Kent Overstreet <kent.overstreet@xxxxxxxxx> · Sun, 25 Feb 2024 20:58:28 -0500

On Sun, Feb 25, 2024 at 05:32:14PM -0800, Linus Torvalds wrote:
> On Sun, 25 Feb 2024 at 17:03, Kent Overstreet <kent.overstreet@xxxxxxxxx> wrote:
> >
> > We could satisfy the posix atomic writes rule by just having a properly
> > vectorized buffered write path, no need for the inode lock - it really
> > should just be extending writes that have to hit the inode lock, same as
> > O_DIRECT.
> >
> > (whenever people bring up range locks, I keep trying to tell them - we
> > already have that in the form of the folio lock, if you'd just use it
> > properly...)
> 
> Sadly, that is *technically* not proper.
> 
> IOW, I actually agree with you that the folio lock is sufficient, and
> several filesystems do too.
> 
> BUT.
> 
> Technically, the POSIX requirements are that the atomicity of writes
> are "all or nothing" being visible, and so ext4, for example, will
> have the whole write operation inside the inode_lock.

...

> (It's not just ext2. It's all the old filesystems: anything that uses
> generic_file_write_iter() without doing inode_lock/unlock around it,
> which is actually most of them).

According to my reading just now, ext4 and btrfs (as well as bcachefs)
also don't take the inode lock in the read path - xfs is the only one
that does.

Perhaps we should just lift it to the VFS and make it controllable as a
mount/open option, as nice of a property as it is in theory I can't see
myself wanting to make everyone pay for it if ext4 and btrfs aren't
doing it and no one's screaming.

I think write vs. write consistency is the more interesting case; the
question there is does falling back to the inode lock when we can't lock
all the folios simultaneously work.

Consider thread A doing a 1 MB write, and it ends up in the path where
it locks the inode and it's allowed to write one folio at a time.
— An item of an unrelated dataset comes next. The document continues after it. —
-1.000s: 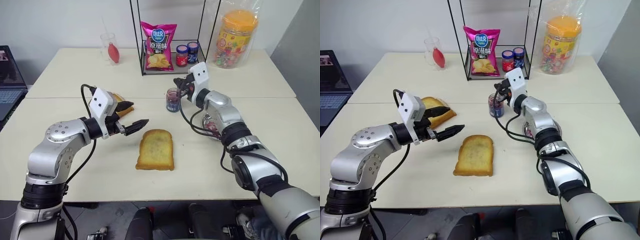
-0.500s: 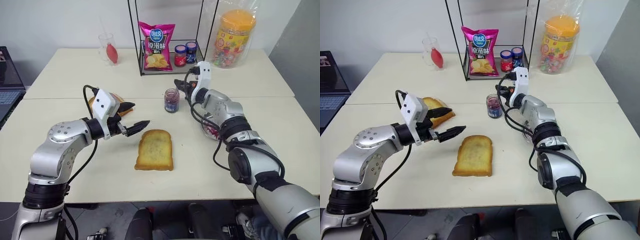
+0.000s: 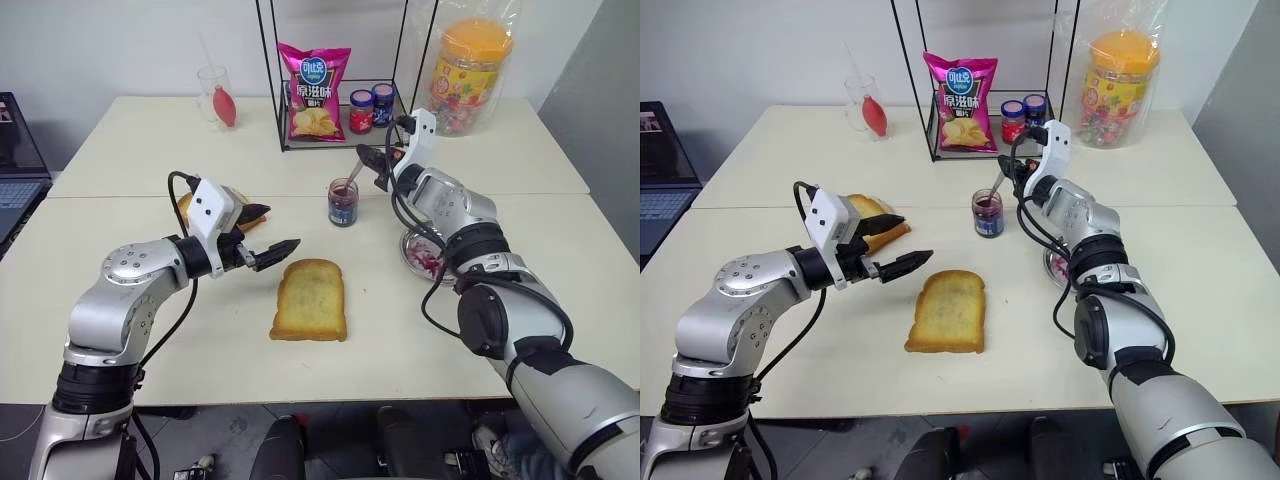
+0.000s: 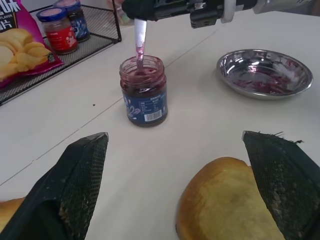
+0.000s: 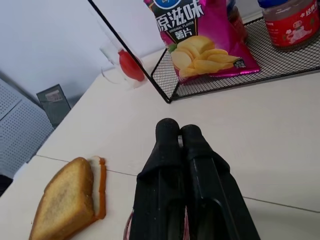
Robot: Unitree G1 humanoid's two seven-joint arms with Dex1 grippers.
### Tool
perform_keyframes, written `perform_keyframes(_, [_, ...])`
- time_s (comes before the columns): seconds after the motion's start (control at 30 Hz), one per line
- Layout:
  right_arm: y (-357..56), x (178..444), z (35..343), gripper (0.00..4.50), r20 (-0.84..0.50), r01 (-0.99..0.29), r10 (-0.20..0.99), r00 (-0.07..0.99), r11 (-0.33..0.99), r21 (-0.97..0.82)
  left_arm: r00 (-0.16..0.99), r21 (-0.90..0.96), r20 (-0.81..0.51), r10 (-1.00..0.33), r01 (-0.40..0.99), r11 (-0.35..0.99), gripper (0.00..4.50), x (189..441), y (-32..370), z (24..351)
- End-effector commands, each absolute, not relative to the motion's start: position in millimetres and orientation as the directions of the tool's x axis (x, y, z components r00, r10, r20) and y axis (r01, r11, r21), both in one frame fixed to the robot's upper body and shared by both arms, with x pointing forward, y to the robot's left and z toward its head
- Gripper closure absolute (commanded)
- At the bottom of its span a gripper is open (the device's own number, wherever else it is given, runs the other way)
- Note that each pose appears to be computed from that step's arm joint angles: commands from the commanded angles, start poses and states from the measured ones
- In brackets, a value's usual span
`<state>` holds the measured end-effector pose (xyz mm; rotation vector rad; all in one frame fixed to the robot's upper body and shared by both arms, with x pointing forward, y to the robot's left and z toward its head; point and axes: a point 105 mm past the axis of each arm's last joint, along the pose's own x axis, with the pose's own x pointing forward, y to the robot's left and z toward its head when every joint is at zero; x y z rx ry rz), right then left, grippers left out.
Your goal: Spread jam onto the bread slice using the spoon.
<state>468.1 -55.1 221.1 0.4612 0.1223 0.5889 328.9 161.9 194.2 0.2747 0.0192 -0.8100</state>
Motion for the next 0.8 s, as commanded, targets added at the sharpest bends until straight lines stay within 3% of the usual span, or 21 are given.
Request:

Then you have thread B doing some form of overlapping write, but without
the inode lock, and with all the folios locked simultaneously.

I think everything works; we need the end result to be consistent with
some total ordering of all the writes, IOW, thread B's write (if fully
within thread A's write) should be fully overwritten or not at all, and
that clearly is the case. But there may be situations involving more
than two threads where things get weirder.